◆ Work instruction: All lines from the one bearing "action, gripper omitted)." through the end of the data below must be printed exactly as they stand, with pictures removed.

--

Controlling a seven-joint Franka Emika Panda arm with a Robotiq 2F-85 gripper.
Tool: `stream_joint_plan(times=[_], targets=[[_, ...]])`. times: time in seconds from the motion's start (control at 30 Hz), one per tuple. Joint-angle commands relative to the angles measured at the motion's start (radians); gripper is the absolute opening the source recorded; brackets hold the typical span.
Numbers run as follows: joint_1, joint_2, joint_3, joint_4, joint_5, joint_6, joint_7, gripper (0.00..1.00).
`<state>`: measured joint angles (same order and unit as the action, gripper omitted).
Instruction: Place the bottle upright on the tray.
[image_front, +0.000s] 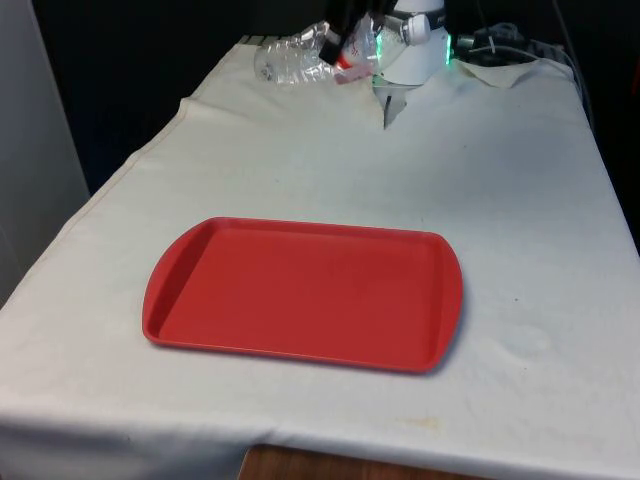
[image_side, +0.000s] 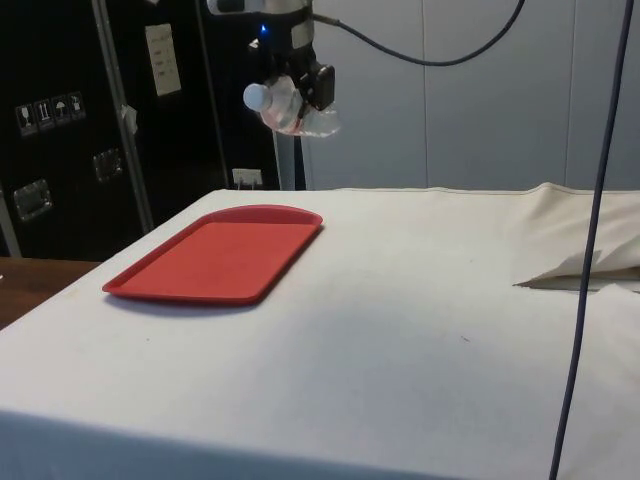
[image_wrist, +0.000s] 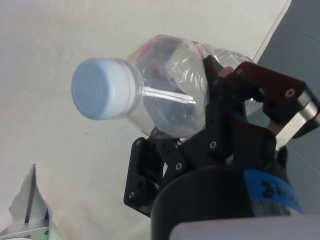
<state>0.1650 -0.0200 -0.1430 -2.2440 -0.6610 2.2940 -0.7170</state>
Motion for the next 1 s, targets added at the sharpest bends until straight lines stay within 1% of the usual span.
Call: stream_joint_plan(times=[0.0,0.27,0.3,0.33,0.47,0.8,0.9,0.93,0.97], targets=[[0.0,-0.009,-0.001,0.005,0.017,-0.009,-0.01,0.36],[0.0,-0.026,-0.001,0.031,0.049,-0.028,-0.007,0.36],[0.0,-0.023,0.0,0.028,0.037,-0.023,0.0,0.36],[0.0,-0.027,0.0,0.033,0.052,-0.029,-0.007,0.36],[0.0,-0.032,0.0,0.038,0.065,-0.031,-0.004,0.36],[0.0,-0.029,0.0,0.039,0.062,-0.029,0.0,0.36],[-0.001,-0.036,-0.002,0.039,0.07,-0.028,-0.003,0.36],[0.0,-0.029,0.0,0.041,0.061,-0.03,0.004,0.36],[-0.001,-0.039,-0.003,0.04,0.073,-0.027,-0.004,0.36]])
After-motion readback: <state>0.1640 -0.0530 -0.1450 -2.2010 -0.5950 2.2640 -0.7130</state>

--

◆ Exercise solution:
`<state>`: measured joint angles (same order and unit as the action, gripper omitted).
Instruction: Place the bottle upright on the tray.
[image_front, +0.000s] 
[image_side, +0.000s] 
[image_wrist, +0.000s] 
<state>0.1650 -0.0200 -0.1430 -2.2440 -0.6610 2.2940 -0.7170</state>
Motion for the next 1 s, targets added at the sharpest bends until straight lines stay within 1% of the usual span.
Call: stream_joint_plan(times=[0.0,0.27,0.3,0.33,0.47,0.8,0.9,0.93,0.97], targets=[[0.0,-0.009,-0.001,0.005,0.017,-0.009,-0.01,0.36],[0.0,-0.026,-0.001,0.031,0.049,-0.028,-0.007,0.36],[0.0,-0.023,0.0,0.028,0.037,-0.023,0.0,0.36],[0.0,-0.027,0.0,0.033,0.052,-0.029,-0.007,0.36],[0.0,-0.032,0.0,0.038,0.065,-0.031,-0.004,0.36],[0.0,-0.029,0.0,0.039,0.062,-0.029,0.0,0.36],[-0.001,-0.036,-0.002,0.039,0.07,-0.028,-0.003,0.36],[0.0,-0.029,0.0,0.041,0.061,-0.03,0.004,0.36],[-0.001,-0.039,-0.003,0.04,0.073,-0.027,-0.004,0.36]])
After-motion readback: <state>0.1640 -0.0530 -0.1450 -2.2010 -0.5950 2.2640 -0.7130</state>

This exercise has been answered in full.